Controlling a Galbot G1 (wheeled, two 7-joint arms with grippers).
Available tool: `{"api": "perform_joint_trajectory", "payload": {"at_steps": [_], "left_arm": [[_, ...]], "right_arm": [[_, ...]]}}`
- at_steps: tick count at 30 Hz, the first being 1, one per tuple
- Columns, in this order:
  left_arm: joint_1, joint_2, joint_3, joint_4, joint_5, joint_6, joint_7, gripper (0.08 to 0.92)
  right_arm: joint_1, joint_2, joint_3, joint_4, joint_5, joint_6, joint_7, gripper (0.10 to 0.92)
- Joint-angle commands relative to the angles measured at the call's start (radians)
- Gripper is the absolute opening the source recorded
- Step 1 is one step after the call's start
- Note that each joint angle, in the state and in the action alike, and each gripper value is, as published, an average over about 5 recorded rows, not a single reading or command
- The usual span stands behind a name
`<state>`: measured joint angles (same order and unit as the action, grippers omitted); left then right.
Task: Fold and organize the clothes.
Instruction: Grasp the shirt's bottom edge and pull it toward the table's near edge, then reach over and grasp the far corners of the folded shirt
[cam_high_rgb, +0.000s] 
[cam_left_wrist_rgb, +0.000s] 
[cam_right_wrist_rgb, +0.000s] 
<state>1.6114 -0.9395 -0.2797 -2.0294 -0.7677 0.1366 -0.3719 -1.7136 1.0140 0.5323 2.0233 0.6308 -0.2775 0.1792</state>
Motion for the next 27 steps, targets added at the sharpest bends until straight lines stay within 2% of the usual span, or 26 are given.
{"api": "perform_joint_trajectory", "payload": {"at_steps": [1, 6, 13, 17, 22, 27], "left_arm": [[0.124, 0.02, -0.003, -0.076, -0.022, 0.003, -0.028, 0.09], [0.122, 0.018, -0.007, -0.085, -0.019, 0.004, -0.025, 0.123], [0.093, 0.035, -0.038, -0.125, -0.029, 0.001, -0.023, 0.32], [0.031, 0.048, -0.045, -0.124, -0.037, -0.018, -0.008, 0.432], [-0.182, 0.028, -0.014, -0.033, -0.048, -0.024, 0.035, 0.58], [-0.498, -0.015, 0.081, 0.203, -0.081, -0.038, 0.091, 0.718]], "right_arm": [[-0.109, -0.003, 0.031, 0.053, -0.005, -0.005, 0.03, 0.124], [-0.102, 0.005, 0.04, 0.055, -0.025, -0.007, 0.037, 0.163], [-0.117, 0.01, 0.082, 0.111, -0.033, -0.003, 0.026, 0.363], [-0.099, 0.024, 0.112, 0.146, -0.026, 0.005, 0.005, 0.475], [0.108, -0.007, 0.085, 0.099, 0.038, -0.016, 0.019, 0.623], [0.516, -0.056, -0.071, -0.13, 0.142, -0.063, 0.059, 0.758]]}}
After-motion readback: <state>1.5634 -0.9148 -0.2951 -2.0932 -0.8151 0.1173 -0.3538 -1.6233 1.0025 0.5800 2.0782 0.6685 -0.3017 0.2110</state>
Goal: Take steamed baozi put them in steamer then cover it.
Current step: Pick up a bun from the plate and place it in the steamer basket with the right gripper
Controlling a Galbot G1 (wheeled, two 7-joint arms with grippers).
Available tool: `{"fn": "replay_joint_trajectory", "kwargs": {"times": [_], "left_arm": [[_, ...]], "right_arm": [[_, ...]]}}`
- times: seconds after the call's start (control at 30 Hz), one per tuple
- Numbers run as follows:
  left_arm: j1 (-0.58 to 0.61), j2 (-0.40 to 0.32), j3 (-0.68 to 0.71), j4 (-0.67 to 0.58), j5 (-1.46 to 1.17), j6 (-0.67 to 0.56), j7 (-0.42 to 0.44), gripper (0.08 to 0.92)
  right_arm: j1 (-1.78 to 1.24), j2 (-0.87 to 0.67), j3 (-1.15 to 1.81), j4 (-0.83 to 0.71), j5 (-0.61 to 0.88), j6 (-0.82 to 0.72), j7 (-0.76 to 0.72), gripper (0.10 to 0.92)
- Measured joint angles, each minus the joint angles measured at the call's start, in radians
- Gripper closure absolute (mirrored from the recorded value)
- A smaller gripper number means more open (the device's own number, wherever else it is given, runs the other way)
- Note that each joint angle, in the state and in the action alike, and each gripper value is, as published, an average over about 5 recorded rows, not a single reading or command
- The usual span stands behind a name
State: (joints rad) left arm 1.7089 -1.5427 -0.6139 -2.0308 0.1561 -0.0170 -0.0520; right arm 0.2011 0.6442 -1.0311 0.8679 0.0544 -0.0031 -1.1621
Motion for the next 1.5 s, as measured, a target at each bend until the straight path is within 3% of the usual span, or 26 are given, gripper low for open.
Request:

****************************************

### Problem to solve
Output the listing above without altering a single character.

### Answer to the exercise
Controlling a Galbot G1 (wheeled, two 7-joint arms with grippers).
Available tool: `{"api": "perform_joint_trajectory", "payload": {"at_steps": [_], "left_arm": [[_, ...]], "right_arm": [[_, ...]]}}`
- at_steps: tick count at 30 Hz, the first being 1, one per tuple
- Columns, in this order:
  left_arm: joint_1, joint_2, joint_3, joint_4, joint_5, joint_6, joint_7, gripper (0.08 to 0.92)
  right_arm: joint_1, joint_2, joint_3, joint_4, joint_5, joint_6, joint_7, gripper (0.10 to 0.92)
- Joint-angle commands relative to the angles measured at the call's start (radians)
- Gripper is the absolute opening the source recorded
- Step 1 is one step after the call's start
- Note that each joint angle, in the state and in the action alike, and each gripper value is, as published, an average over about 5 recorded rows, not a single reading or command
- The usual span stands behind a name
`<state>`: measured joint angles (same order and unit as the action, grippers omitted); left then right.
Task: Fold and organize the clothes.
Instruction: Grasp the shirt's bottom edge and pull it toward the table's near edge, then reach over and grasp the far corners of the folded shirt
[cam_high_rgb, +0.000s] 
[cam_left_wrist_rgb, +0.000s] 
[cam_right_wrist_rgb, +0.000s] 
<state>1.6114 -0.9395 -0.2797 -2.0294 -0.7677 0.1366 -0.3719 -1.7136 1.0140 0.5323 2.0233 0.6308 -0.2775 0.1792</state>
Motion for the next 27 steps, targets added at the sharpest bends until straight lines stay within 2% of the usual span, or 26 are given.
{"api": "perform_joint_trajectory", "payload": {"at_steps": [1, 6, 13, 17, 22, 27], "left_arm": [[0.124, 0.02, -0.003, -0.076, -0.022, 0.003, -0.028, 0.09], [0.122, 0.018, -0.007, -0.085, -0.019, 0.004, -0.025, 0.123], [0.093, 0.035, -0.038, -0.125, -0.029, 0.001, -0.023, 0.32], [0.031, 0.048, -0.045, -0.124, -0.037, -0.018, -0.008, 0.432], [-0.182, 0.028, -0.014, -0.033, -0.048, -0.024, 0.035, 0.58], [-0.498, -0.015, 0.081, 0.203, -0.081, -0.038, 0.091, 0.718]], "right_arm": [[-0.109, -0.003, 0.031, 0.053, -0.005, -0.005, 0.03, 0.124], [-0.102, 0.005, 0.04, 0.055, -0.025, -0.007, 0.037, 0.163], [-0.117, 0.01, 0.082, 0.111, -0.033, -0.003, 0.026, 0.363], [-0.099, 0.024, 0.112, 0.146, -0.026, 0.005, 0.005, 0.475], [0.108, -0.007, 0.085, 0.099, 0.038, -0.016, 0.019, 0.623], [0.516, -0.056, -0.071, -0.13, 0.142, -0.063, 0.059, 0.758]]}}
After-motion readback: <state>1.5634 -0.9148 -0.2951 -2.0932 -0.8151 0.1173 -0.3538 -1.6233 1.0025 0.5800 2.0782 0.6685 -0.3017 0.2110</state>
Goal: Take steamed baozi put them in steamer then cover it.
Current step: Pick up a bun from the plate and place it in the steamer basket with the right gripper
Controlling a Galbot G1 (wheeled, two 7-joint arms with grippers).
Available tool: `{"fn": "replay_joint_trajectory", "kwargs": {"times": [_], "left_arm": [[_, ...]], "right_arm": [[_, ...]]}}`
- times: seconds after the call's start (control at 30 Hz), one per tuple
- Numbers run as follows:
  left_arm: j1 (-0.58 to 0.61), j2 (-0.40 to 0.32), j3 (-0.68 to 0.71), j4 (-0.67 to 0.58), j5 (-1.46 to 1.17), j6 (-0.67 to 0.56), j7 (-0.42 to 0.44), gripper (0.08 to 0.92)
  right_arm: j1 (-1.78 to 1.24), j2 (-0.87 to 0.67), j3 (-1.15 to 1.81), j4 (-0.83 to 0.71), j5 (-0.61 to 0.88), j6 (-0.82 to 0.72), j7 (-0.76 to 0.72), gripper (0.10 to 0.92)
- Measured joint angles, each minus the joint angles measured at the call's start, in radians
- Gripper closure absolute (mirrored from the recorded value)
- A smaller gripper number means more open (the device's own number, wherever else it is given, runs the other way)
- Note that each joint angle, in the state and in the action alike, and each gripper value is, as published, an average over about 5 recorded rows, not a single reading or command
- The usual span stands behind a name
State: (joints rad) left arm 1.7089 -1.5427 -0.6139 -2.0308 0.1561 -0.0170 -0.0520; right arm 0.2011 0.6442 -1.0311 0.8679 0.0544 -0.0031 -1.1621
Motion for the next 1.5 s, as measured, a target at each bend until the straight path is within 3% of the usual span, or 26 are given, gripper low for open.
Request:

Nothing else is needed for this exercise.